Obama rolls out another budget the Senate won’t pass

As expected, President Barack Obama rolled out his budget proposal for FY 2013, which, as we noted yesterday, comes with a $1.33 trillion budget deficit. As you can imagine, there is a lot to parse through it the proposal, which has been all but declared dead-on-arrival in Congress.

Some of the budget proposals are familiar. President Obama is once again pushing tax hikes on individuals earning more than $250,000 — more than the millionaires and billionaires he so frequently targets. James Pethokoukis has a run down of the tax hikes in the budget:

Obama’s new budget isn’t about economic growth or cutting debt or creating a “built to last” economy. The Obama campaign is built around the idea of reducing inequality. So in his budget, Obama takes the populist whip to the wealthy and to business:

1. The top income rate would be raised to 39.6 percent vs. 35 percent today.

2. Under the “Buffett rule,” no household making over $1 million annually would pay less than 30 percent of their income in taxes.

3. Between now the end of a second Obama term, Obama proposes $707 billion in “net deficit reduction proposals.” Of that amount, only 16 percent is spending cuts.

4. The majority of small business profits would be taxed at 39.6 percent vs. 35 percent today.

5. The capital gains rate would rise to 25.0 percent (including the Obamacare surtax and deduction phase out) from 15 percent today.

6. The double-tax on corporate profits (including dividends) would increase to 64 percent based on the statutory corporate tax rate (58 percent using the effective tax rate), easily the highest among advanced economies.

7. The double tax on corporate profits (including capital gains) would increase to 51 percent (44 percent using the effective tax rate), also among the highest among advanced economies.

All in all, Obama has proposed some $1.6 trillion in new taxes over ten years, taking tax revenue as a share of GDP to 20.1 percent in 2022 vs. a historical average of 18 percent. And despite all those new taxes, Obama’s plan would still add $6.7 trillion in new debt and make no progress in lowering the nation’s total debt levels as a share of output. The debt-to-GDP ratio is predicted to be 74.2 percent this year and 76.5 percent in 2022.

Pethokoukis also notes that spending in Obama’s budget never dips below 22% of gross domestic product (GDP), above the post-World War II average of 20% we’d seen before the spending explosion in 2008.

Veronique de Rugy finds that Obama’s promise to find $4 trillion in deficit reduction to be phony as there will be $46.9 trillion in spending over the next decade, but only $2.5 trillion in spending cuts. The remaining $1.5 trillion in deficit reduction will come in the form of higher taxes. Perhaps the biggest point that De Rugy raises is the $7.9 trillion that will be added to the nation debt in the next 10 years. So much for a “new era of responsibility.”

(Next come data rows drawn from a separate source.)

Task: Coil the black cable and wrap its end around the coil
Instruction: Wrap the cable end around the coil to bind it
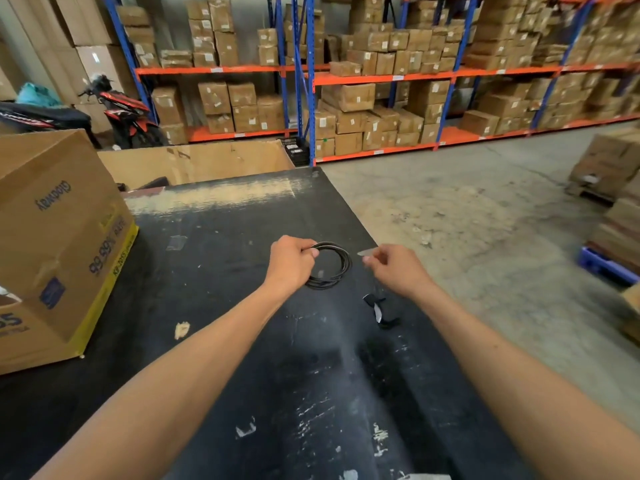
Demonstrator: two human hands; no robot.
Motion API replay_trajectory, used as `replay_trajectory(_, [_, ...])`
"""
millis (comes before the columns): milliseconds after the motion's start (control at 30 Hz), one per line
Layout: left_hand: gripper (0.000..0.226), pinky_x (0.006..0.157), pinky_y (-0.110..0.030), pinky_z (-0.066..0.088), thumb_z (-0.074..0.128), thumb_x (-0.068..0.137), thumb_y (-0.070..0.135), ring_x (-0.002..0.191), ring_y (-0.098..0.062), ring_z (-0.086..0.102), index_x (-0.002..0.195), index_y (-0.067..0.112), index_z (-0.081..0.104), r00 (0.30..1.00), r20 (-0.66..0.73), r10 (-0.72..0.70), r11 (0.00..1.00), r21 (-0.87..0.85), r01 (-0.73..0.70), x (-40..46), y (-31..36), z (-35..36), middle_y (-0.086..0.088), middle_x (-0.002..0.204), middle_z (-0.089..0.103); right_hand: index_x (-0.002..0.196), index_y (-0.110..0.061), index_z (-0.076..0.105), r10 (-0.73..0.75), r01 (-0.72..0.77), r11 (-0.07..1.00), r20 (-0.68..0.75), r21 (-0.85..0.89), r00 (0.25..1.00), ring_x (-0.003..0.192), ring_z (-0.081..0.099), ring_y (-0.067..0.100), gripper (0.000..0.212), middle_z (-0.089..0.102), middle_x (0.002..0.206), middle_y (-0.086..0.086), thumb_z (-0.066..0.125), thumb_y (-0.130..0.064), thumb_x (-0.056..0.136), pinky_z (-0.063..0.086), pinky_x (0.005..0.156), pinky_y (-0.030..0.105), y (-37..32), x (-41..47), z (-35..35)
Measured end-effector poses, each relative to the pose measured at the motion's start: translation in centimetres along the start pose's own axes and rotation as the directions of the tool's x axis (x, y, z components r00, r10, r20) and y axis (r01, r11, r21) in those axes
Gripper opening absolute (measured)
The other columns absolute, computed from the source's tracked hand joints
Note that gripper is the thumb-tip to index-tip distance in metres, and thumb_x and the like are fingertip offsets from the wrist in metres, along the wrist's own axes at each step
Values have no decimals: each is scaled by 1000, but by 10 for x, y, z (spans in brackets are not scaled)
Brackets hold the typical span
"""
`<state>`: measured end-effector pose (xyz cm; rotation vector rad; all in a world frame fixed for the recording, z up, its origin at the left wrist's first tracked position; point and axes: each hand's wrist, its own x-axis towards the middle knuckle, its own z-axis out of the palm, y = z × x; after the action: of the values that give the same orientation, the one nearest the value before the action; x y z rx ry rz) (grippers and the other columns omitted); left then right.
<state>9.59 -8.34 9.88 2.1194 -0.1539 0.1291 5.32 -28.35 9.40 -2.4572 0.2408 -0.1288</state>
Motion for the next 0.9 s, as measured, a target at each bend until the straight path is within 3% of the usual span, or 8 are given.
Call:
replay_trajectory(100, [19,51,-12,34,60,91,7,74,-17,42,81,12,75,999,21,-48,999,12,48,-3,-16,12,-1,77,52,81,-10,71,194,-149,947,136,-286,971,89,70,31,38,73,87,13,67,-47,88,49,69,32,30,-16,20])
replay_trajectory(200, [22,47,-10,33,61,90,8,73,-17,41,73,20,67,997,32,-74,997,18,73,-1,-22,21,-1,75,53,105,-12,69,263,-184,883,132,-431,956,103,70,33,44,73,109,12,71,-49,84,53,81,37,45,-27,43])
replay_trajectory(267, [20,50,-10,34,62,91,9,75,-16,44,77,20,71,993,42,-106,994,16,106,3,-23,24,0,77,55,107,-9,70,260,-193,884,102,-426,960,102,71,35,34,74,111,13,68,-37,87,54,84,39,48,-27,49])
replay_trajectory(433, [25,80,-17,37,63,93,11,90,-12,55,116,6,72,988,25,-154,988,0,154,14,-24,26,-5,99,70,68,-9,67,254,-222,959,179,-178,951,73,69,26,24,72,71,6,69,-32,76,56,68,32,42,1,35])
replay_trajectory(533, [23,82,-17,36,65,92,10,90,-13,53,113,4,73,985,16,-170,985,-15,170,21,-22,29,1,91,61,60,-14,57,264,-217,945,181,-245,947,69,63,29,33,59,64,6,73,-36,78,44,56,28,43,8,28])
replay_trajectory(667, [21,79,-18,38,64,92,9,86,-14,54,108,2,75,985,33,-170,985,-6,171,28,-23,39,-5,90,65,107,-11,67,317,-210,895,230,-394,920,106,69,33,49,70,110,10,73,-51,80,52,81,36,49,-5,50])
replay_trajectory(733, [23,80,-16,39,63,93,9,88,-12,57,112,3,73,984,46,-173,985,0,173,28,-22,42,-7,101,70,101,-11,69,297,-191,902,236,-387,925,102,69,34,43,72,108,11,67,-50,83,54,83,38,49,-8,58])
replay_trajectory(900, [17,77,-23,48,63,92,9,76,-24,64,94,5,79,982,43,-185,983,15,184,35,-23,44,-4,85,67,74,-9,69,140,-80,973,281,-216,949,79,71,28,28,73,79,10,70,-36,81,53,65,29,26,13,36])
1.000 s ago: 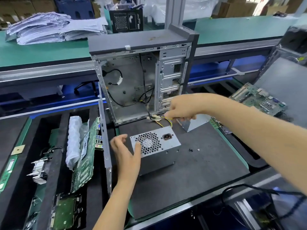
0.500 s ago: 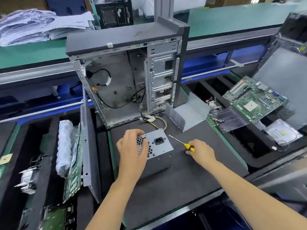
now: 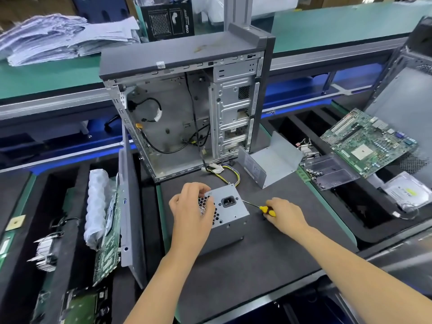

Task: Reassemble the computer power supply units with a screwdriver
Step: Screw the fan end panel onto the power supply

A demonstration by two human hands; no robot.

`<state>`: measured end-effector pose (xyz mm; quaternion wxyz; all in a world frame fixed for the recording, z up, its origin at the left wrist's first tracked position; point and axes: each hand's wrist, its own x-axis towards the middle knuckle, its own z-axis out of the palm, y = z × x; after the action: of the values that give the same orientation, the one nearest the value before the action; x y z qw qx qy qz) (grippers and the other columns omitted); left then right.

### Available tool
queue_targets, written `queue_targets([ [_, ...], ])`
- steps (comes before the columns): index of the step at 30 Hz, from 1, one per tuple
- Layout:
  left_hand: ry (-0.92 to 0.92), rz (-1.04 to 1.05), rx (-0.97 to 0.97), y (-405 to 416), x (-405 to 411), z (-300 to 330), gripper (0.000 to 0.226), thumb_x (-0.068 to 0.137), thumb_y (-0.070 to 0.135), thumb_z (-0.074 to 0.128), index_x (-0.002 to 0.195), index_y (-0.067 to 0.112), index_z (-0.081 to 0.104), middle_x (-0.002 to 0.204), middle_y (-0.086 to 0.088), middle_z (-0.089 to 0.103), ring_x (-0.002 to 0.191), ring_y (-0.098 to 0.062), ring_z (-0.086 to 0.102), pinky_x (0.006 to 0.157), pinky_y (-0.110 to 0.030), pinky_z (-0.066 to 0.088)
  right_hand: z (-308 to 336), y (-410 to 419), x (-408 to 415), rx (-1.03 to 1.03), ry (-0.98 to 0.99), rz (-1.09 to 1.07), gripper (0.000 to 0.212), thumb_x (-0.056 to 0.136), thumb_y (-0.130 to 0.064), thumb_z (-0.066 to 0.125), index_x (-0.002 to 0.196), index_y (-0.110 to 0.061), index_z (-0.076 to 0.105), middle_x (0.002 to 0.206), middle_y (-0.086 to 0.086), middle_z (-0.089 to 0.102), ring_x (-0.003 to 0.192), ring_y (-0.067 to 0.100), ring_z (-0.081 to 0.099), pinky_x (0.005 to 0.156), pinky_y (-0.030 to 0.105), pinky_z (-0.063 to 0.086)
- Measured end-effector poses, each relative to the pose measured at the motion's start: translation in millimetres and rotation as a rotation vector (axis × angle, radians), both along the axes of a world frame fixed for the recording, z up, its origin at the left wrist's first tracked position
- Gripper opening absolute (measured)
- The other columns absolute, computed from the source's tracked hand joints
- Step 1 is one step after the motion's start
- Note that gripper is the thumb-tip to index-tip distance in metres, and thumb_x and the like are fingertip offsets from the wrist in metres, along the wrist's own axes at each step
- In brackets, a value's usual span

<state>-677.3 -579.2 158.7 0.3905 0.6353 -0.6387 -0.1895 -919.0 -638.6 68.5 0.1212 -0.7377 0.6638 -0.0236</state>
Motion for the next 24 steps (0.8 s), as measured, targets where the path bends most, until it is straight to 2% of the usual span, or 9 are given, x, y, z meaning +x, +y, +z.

Another reason this budget is bad for taxpayers is because it will add to TARP bailout losses, recently reported to be $133 billion. Obama once punted on entitlements, which are the elephant in the room, leaving it for some future administration and Congress to handle.

Senate Minority Leader Mitch McConnell is apparently so sure that Senate Democrats will not support President Obama’s budget that he plans to introduce it himself. It wouldn’t be the first time he’s done so. McConnell forced a vote on President Obama’s FY 2012 budget back in May 2011, and the Senate subsequently voted unanimously against it.

So why even propose a budget? It’s an election year stunt by President Obama and his team, essentially acting on the plans for class warfare laid out in his State of the Union speech. Unfortunately, it’s just more of the same from Team Obama.